Undergraduate culture seems to fixate on a conversation debating which majors or fields of study are easy or difficult. The argument never ends. Engineering, nursing, business, arts and science students all wage a constant war against one another to determine which group has to live the most challenging lifestyle as a result of their choice in field of study. Rather than compare intelligence or success, which would seem logical in the realm of higher education, everyone instead competes for the highest perceived misery. Students of different majors and colleges spend a great deal of time listing off all of their responsibilities and assignments, complaining about why their schedules win the prize for most difficult and draining. 

I’m a firm believer that each major is equally challenging in its own unique way. Especially after incorporating extracurricular obligations, psychological needs, social engagements, etc., no one in college has a completely open schedule free of time constraints. More importantly, winning the nonexistent prize for highest stress level, most difficult major, or least amount of free time should not be an aspiration for college students and points to a disturbing facet of higher education culture. 

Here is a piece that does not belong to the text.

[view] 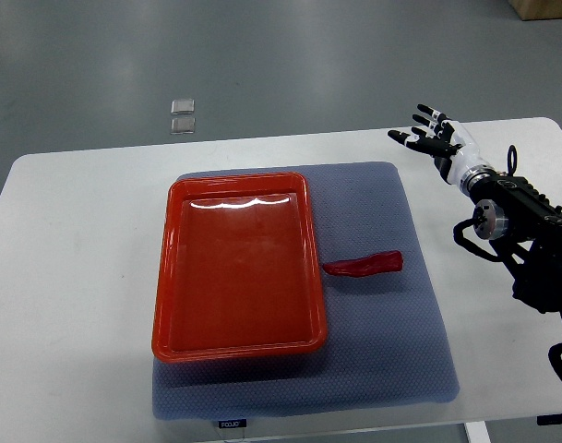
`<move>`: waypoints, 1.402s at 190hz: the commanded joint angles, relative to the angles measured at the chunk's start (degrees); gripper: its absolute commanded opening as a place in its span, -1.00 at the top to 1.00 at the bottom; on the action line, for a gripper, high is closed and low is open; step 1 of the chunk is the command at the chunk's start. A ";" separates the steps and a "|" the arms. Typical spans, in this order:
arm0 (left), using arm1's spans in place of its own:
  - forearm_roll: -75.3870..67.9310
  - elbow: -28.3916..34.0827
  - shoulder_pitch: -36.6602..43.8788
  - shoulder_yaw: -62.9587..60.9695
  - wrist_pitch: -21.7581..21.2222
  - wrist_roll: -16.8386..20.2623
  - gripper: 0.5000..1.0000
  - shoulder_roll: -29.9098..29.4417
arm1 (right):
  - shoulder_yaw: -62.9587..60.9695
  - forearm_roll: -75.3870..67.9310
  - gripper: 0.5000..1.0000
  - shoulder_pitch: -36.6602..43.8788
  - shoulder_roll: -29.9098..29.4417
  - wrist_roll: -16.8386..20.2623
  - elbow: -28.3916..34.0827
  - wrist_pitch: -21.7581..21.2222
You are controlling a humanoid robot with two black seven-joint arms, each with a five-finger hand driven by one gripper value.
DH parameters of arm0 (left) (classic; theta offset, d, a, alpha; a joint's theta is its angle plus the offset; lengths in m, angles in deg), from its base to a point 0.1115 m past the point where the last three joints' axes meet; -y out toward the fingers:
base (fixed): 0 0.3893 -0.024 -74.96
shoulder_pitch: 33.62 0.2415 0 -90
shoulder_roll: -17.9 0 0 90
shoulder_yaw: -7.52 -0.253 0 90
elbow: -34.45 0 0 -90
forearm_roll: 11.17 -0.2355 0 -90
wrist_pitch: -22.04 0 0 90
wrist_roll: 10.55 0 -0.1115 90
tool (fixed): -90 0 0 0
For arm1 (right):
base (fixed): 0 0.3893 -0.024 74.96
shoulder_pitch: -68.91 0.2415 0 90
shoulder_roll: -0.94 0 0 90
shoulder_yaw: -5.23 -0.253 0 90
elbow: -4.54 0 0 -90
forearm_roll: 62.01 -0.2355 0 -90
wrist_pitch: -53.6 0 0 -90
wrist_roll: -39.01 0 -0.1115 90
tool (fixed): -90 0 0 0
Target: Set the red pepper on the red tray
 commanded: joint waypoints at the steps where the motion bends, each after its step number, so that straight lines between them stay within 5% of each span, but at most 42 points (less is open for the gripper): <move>1: 0.00 0.00 0.00 0.00 0.00 -0.05 -1.00 0.00 | 0.00 0.00 -0.67 -0.02 -0.02 0.00 -0.01 0.00; 267: 0.00 0.27 0.09 0.00 0.00 -0.05 -1.00 0.00 | -0.27 0.00 -0.66 0.24 0.51 -0.09 -0.09 -0.62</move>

By fixating on comparisons of our own workloads and stress to others’, we further a culture that encourages an unhealthy stress level and subsequent unhealthy lifestyle. College students feel the need to proudly report the few hours they slept due to studying, the number of obligations they have each day and the overwhelmed, anxious feelings they experience throughout the week as a result of attempting to balance academic obligations with the rest of their lives. Everyone should have an outlet, and it’s important to release emotions through conversation and bonding with friends. However, such conversations fail to serve anyone involved when they stem from an attempt to compete for the greatest right to stress out. 

We not only view stress as the norm, but we also subconsciously encourage it. The next time a friend of yours begins talking about how his or her major is the most difficult, how he or she has no time to do anything and how little he or she has been sleeping, do not just reply with your own list of stressors and obligations in an attempt to prove yourself. Listen to the grievances, and instead of just commiserating, suggest a few stress reduction alternatives. Offer to go to the gym with your friend or invite him or her to dinner to save time on cooking. Choose to react with a positive suggestion rather than a retort explaining why your stress is even more significant than your friend’s. Doing so will help us gravitate towards a higher education culture that works to alleviate rather than romanticize stress.